* Exercise details
Which lines below contain the word "gives"? Copy each of them.

* Recorded data
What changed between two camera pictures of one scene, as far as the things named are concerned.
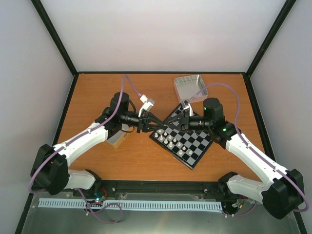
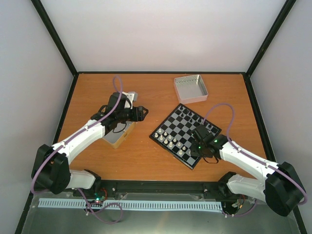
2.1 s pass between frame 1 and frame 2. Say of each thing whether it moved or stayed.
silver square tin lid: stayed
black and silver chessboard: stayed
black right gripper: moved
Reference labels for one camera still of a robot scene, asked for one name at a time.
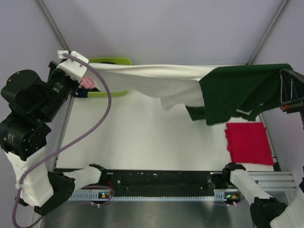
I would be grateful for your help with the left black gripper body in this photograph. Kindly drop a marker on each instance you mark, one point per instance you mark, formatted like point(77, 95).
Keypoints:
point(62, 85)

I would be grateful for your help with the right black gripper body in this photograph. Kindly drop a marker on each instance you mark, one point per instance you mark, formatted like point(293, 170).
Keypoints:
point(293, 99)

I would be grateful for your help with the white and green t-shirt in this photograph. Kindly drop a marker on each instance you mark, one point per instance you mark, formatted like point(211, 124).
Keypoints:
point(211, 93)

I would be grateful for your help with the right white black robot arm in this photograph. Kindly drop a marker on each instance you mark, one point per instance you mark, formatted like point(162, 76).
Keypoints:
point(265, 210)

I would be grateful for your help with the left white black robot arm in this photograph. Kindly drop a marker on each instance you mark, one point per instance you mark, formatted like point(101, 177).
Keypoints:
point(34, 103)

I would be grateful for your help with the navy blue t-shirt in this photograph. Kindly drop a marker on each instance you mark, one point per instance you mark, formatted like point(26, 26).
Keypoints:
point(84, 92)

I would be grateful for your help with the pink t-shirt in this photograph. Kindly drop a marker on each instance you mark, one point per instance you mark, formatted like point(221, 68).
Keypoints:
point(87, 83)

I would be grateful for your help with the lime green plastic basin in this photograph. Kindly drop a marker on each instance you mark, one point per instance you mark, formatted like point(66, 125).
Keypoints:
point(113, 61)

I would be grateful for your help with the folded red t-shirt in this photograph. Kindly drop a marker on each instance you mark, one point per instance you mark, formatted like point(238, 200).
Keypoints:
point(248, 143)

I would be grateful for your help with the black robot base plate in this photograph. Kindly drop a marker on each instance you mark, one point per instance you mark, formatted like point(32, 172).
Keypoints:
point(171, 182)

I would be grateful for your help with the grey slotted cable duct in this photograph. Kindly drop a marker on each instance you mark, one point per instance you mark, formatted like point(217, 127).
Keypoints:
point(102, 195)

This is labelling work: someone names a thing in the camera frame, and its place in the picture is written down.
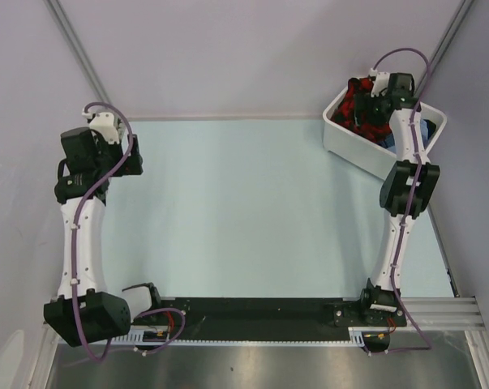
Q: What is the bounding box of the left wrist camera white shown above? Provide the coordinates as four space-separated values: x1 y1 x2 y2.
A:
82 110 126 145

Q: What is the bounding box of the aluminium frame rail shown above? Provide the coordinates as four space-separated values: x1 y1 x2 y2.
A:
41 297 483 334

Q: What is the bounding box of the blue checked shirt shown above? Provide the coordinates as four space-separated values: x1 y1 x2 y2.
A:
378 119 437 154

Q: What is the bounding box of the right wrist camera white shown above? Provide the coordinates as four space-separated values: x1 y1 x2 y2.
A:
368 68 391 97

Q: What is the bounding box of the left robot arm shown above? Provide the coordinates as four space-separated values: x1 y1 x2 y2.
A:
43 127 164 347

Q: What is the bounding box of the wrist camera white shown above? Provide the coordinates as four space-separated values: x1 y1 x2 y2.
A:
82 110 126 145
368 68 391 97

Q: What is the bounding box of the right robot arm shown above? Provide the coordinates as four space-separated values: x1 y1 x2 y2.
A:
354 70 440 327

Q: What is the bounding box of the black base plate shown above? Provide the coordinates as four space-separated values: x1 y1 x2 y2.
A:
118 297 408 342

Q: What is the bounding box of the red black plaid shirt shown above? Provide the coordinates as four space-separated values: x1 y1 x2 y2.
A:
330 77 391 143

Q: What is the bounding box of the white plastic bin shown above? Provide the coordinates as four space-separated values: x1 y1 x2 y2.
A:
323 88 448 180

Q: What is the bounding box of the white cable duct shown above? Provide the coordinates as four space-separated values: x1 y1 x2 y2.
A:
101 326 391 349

* * *

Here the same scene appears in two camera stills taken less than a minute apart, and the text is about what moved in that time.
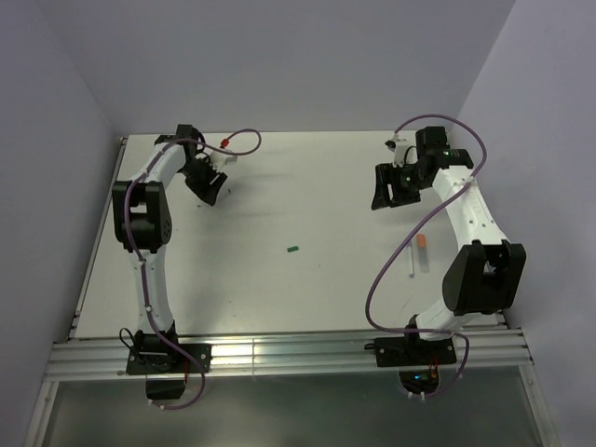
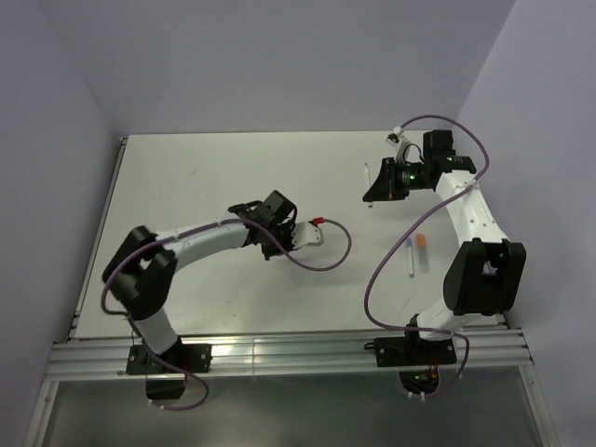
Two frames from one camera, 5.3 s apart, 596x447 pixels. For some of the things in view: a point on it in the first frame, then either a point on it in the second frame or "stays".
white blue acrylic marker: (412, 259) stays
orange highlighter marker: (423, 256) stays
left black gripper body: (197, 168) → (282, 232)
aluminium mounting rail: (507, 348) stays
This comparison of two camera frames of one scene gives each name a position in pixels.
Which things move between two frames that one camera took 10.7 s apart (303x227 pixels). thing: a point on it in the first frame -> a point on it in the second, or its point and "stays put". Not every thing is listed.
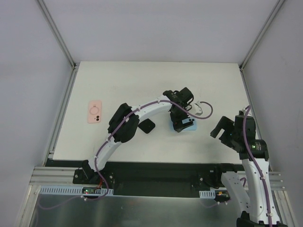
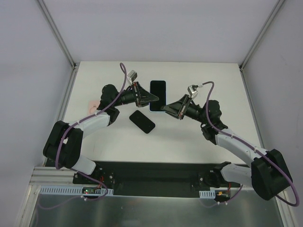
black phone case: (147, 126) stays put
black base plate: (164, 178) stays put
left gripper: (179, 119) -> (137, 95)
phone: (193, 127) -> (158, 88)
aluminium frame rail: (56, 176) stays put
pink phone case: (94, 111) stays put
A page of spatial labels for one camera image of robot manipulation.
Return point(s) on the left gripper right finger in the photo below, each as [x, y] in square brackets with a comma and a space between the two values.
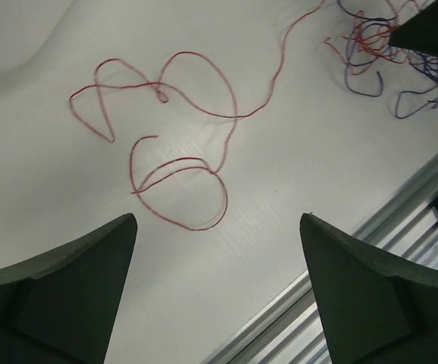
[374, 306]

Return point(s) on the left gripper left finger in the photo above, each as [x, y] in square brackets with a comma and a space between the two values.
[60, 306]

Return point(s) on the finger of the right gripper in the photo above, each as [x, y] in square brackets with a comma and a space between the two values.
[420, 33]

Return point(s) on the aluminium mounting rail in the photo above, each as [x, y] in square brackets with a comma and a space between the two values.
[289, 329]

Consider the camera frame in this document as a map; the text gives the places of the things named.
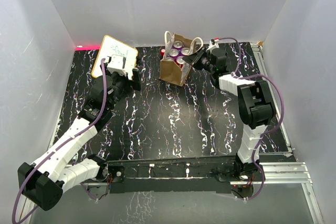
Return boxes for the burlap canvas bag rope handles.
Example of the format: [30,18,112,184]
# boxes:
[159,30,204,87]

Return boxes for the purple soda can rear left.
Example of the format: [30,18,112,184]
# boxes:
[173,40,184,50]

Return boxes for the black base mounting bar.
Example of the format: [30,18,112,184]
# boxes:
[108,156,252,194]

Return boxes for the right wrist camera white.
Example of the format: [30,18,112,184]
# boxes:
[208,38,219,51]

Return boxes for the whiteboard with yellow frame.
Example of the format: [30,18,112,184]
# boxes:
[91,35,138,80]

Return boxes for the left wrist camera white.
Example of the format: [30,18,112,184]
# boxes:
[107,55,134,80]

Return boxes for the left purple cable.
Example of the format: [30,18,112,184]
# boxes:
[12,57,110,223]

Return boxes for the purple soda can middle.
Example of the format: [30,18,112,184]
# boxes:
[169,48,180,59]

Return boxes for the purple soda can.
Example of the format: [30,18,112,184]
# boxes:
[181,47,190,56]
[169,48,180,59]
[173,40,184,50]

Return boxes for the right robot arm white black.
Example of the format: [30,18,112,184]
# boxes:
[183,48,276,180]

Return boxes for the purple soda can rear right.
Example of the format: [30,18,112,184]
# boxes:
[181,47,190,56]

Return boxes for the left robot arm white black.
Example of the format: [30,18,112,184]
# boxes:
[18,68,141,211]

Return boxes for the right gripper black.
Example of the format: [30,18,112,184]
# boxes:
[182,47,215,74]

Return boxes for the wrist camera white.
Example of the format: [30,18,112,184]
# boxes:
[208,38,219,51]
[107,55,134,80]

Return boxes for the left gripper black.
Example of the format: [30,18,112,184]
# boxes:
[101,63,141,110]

---

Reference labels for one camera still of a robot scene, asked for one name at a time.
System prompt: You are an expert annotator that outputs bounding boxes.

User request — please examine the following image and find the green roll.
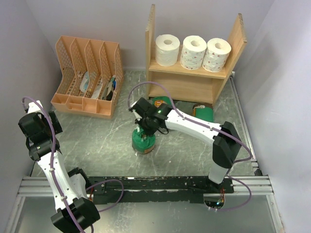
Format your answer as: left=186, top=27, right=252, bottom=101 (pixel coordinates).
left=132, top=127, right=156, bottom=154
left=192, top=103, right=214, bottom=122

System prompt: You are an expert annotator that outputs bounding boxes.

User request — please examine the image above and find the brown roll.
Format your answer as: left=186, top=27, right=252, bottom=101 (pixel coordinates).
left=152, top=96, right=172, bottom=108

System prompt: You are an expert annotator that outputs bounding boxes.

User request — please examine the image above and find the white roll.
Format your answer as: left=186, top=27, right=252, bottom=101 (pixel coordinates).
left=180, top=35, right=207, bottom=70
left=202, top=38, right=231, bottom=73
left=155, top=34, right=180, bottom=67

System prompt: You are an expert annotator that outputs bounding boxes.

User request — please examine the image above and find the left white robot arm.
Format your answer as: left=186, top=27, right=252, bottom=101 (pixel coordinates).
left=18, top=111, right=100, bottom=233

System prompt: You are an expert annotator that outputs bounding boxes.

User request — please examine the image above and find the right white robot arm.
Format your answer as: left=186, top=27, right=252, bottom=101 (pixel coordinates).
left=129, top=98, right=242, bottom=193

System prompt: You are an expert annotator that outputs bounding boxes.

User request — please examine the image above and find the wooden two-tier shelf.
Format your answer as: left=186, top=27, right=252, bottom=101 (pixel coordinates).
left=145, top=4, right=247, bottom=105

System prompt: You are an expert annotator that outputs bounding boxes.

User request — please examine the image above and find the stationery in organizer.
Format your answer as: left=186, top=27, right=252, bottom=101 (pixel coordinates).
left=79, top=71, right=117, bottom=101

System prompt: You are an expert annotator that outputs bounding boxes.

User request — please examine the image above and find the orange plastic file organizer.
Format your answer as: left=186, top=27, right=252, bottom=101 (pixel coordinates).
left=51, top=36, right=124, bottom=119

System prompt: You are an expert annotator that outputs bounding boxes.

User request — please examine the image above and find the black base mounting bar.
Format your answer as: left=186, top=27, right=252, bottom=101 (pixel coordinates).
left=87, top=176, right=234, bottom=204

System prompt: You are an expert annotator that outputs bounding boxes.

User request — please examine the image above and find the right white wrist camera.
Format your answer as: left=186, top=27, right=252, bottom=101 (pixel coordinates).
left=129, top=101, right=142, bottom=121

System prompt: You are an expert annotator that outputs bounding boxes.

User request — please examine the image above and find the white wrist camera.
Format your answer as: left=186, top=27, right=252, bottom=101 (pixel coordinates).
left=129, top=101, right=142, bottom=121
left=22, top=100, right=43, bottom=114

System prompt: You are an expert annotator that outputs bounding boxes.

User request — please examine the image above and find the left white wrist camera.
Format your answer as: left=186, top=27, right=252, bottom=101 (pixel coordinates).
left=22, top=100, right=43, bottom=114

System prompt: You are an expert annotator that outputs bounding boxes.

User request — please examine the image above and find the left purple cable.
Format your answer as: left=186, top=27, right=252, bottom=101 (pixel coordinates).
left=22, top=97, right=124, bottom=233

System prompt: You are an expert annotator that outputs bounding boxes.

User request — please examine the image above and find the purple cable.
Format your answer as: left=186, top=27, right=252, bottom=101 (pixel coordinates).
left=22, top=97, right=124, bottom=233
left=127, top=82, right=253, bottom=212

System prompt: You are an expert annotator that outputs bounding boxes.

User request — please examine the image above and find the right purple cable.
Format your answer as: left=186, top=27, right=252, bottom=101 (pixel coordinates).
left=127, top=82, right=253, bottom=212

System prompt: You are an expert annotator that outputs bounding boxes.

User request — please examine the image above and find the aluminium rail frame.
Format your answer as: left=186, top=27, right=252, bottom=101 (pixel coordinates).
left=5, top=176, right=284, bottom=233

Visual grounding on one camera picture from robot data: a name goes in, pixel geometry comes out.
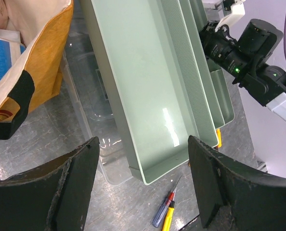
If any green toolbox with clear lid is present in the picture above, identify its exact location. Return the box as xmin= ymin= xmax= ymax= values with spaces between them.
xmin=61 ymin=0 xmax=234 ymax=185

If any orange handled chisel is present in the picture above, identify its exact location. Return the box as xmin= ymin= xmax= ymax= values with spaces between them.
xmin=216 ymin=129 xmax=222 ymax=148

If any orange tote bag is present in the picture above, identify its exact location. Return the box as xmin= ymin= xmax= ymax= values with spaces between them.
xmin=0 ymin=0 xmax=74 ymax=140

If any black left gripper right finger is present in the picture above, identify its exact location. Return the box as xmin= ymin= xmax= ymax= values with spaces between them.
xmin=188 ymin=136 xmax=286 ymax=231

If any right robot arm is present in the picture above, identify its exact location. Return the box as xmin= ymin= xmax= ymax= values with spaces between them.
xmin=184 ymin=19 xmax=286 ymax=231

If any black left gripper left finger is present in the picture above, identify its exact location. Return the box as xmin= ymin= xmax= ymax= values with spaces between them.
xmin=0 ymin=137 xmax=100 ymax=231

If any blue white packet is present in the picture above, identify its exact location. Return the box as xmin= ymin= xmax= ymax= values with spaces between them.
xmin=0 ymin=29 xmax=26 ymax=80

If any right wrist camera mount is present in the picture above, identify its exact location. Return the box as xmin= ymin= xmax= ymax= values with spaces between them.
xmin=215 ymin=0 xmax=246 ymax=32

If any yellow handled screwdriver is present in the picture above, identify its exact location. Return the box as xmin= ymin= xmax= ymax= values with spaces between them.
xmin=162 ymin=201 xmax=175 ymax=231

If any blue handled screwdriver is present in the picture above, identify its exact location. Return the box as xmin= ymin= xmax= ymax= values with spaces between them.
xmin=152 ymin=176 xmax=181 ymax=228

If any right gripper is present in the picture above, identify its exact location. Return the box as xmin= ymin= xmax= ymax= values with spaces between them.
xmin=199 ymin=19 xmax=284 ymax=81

* Completed task
This comparison of two camera frames of one scene gives each name a position in pixels.
Consider the camera frame in this document as a map; the text gives the places of the things named.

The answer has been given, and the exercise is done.